● **Work instructions**
Determine how many lines in the material below contain the word "Find", and give that number without comment.

==== Records for the task

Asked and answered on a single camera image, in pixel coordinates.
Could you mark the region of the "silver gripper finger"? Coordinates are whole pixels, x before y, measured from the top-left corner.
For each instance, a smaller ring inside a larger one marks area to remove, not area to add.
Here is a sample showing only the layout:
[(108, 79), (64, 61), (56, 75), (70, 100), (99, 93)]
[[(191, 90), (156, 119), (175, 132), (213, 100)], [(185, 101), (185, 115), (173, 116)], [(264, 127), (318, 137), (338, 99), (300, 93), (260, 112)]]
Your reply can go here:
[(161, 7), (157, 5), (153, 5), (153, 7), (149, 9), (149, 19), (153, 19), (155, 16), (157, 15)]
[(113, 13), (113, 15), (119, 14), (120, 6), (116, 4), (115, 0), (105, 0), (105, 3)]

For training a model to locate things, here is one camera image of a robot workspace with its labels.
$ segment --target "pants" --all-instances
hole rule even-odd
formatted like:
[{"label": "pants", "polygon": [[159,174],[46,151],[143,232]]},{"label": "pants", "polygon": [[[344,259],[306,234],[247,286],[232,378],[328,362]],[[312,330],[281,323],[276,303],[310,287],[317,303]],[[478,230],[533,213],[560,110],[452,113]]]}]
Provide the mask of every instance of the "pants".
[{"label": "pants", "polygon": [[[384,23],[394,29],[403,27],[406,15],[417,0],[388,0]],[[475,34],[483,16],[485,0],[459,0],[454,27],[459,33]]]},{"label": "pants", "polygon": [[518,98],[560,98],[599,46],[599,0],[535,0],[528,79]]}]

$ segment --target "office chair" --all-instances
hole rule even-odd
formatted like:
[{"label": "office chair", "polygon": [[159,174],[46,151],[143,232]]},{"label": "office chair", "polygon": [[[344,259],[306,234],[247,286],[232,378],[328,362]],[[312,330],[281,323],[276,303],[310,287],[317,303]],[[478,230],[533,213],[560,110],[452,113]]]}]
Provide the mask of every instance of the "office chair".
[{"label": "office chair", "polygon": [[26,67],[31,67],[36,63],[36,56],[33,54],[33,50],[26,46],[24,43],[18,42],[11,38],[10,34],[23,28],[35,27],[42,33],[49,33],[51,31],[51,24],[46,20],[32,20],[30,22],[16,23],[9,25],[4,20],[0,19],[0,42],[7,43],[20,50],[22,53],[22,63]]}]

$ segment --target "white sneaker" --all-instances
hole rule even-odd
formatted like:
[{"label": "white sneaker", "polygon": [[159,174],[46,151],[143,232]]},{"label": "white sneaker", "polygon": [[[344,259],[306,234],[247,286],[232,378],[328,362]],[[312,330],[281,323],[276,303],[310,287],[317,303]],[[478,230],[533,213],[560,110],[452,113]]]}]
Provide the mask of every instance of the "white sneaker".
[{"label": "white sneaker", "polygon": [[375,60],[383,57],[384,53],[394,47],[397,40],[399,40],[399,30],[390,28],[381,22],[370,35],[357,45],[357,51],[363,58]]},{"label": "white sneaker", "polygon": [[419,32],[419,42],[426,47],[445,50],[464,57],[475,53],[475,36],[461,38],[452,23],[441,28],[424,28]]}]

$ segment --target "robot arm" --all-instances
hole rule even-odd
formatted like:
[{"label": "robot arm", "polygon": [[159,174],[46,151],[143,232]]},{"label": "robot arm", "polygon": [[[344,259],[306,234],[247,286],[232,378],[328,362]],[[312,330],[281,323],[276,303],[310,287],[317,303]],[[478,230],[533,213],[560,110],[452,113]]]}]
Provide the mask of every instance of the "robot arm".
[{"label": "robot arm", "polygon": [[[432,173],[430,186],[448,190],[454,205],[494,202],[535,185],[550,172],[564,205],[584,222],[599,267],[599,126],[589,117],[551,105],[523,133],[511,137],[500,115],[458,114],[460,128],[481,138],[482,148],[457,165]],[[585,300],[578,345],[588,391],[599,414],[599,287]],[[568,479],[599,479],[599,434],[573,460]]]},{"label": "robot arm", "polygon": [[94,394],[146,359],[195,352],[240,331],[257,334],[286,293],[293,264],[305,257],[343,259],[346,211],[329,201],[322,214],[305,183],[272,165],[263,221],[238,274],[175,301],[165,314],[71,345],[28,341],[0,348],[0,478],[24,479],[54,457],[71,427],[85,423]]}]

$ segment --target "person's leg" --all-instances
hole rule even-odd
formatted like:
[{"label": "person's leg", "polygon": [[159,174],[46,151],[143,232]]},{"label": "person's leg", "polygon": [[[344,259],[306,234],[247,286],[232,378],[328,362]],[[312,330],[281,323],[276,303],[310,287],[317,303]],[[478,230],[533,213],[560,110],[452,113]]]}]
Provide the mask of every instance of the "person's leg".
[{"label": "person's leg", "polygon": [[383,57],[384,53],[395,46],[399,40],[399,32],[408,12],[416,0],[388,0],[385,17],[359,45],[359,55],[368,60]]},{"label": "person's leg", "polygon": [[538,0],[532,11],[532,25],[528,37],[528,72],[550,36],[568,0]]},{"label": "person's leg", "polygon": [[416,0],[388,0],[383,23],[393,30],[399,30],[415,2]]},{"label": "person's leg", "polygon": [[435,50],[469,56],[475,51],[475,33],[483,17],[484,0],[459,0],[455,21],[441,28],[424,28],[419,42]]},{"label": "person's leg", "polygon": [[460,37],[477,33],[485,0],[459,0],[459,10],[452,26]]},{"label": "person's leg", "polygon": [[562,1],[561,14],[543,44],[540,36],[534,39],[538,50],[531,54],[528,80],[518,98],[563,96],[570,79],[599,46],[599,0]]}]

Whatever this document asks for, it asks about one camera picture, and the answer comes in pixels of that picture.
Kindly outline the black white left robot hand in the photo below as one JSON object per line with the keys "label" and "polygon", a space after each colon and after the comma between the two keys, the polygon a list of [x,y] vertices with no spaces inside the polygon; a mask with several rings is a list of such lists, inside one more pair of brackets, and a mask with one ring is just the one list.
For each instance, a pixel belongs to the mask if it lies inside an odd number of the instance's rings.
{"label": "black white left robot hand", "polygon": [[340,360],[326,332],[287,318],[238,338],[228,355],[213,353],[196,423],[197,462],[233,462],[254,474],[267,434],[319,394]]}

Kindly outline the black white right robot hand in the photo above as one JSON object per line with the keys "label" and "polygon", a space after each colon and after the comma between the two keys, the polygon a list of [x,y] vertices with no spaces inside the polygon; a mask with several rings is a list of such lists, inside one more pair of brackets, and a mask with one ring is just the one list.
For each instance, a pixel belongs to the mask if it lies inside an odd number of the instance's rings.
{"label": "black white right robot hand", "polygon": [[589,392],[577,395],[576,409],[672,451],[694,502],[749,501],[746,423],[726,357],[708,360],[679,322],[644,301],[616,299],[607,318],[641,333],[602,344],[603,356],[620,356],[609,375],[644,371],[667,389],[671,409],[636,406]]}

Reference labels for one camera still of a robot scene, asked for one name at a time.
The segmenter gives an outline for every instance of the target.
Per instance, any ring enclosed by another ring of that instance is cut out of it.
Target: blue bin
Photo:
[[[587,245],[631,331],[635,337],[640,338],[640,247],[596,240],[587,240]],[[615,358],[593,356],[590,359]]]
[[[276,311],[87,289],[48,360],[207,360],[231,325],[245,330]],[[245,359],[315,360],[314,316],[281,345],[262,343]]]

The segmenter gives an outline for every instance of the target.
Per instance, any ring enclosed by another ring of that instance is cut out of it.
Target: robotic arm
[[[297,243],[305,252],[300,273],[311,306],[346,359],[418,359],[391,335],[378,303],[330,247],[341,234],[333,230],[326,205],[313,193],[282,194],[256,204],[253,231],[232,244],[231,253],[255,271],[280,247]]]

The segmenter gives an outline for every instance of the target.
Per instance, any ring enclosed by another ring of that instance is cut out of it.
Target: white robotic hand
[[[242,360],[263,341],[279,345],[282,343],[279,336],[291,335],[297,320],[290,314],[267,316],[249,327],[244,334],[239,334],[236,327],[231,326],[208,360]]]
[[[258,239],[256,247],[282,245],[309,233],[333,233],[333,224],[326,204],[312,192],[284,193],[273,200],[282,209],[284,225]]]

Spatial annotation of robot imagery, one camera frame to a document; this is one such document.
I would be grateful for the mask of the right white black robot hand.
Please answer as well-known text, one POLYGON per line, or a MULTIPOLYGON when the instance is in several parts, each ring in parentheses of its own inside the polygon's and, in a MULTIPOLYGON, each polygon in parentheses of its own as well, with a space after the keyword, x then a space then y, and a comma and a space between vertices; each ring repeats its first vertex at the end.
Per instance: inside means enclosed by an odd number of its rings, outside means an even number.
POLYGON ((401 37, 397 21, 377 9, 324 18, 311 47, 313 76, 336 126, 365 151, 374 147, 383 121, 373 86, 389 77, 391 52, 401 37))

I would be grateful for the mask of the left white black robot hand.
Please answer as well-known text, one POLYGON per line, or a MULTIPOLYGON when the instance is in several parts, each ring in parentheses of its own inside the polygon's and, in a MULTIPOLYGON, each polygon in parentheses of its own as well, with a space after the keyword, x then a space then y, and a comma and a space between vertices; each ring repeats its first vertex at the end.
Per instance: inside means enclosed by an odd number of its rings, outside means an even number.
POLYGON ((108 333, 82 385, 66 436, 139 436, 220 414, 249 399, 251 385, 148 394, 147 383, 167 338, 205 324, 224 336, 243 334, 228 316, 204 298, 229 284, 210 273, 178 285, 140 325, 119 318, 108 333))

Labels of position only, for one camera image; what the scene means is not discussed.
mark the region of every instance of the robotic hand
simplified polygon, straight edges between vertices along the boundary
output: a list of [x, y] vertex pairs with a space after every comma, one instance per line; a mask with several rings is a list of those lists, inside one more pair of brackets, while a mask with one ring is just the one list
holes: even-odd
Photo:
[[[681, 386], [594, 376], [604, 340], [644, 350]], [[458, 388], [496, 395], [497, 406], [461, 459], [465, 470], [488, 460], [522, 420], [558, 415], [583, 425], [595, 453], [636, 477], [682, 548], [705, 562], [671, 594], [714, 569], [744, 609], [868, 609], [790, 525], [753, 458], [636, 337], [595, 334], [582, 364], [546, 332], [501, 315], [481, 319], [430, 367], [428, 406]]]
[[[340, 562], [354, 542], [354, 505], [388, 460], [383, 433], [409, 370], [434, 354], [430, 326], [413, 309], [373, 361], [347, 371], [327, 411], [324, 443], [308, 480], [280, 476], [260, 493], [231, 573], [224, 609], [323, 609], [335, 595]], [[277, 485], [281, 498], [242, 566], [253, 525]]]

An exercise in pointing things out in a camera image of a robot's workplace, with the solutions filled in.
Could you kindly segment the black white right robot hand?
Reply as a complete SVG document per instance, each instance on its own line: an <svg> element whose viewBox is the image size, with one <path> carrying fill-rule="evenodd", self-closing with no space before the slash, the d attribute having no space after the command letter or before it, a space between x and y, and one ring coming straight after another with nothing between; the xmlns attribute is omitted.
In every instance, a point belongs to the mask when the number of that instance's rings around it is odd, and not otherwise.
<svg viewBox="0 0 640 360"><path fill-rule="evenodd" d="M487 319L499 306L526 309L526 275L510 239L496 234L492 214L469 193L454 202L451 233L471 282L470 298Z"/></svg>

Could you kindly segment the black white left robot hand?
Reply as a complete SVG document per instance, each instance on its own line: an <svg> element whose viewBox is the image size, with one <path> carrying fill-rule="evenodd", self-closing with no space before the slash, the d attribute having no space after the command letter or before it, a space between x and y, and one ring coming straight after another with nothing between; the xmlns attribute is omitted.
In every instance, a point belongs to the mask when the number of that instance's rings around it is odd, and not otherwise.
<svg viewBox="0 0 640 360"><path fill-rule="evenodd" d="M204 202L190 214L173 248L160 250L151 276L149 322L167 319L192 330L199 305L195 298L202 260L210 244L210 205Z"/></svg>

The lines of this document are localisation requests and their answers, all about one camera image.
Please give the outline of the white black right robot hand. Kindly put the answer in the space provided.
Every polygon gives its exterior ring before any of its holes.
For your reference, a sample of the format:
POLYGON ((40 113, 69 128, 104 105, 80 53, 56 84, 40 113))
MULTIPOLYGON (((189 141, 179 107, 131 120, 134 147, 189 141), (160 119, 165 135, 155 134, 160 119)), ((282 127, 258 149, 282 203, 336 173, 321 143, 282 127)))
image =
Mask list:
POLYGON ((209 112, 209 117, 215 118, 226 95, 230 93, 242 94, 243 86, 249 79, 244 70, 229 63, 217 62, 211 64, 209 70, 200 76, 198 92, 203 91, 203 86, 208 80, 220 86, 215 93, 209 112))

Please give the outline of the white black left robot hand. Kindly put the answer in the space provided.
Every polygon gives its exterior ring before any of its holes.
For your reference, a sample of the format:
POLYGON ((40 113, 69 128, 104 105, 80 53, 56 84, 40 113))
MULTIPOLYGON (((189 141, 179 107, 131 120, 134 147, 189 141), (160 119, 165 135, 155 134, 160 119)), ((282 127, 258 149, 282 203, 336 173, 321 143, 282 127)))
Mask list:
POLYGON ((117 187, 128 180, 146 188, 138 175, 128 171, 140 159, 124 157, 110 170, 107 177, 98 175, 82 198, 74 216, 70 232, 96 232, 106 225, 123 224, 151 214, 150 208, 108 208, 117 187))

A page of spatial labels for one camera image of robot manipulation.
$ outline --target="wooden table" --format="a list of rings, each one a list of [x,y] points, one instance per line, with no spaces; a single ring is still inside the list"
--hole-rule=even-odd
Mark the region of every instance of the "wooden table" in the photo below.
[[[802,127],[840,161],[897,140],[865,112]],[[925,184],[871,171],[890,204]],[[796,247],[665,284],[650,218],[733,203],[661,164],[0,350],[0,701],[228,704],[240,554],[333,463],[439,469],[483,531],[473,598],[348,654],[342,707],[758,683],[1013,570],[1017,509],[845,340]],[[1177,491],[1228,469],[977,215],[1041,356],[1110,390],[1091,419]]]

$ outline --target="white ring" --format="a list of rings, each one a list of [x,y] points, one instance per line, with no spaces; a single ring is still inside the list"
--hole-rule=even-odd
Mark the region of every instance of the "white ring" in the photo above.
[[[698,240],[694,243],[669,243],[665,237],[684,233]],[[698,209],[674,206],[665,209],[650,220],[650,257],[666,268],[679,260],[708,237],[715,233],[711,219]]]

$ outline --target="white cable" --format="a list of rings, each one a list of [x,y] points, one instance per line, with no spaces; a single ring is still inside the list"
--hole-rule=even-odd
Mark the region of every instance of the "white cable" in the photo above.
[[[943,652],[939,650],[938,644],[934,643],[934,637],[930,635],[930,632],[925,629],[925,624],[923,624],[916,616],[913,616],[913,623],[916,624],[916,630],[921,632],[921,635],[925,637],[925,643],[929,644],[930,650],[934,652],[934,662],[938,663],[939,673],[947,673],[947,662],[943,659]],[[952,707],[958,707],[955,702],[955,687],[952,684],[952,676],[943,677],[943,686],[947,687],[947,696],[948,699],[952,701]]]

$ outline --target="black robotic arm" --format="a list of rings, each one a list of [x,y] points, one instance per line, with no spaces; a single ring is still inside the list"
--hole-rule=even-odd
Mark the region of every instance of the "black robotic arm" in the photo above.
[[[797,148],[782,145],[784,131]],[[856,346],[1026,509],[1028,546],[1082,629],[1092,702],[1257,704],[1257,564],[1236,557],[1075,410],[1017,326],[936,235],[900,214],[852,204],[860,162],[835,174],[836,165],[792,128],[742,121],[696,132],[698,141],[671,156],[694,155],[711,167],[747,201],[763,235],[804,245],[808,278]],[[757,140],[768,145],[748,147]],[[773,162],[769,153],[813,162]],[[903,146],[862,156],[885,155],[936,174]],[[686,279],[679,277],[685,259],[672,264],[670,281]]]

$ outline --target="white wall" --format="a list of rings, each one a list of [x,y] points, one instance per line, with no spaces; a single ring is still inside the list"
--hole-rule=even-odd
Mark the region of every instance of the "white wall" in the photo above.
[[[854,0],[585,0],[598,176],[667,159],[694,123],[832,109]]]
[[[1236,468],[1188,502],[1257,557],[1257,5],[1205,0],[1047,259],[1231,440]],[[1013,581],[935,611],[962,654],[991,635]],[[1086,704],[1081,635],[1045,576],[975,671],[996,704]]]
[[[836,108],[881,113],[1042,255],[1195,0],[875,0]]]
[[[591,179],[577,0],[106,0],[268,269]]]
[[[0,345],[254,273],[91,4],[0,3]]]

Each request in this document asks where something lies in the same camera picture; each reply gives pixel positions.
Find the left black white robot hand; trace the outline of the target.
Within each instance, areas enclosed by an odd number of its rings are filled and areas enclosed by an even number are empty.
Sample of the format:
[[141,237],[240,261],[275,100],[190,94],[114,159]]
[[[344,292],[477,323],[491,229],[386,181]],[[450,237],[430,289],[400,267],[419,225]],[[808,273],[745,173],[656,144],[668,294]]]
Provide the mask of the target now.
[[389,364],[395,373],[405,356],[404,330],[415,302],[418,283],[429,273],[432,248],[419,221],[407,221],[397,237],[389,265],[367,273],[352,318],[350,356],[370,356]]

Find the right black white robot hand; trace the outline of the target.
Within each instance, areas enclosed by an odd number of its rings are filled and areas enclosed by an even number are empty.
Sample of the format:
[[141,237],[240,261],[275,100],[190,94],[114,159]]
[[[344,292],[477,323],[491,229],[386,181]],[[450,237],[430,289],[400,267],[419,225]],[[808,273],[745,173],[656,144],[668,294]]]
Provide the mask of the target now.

========

● **Response to the task**
2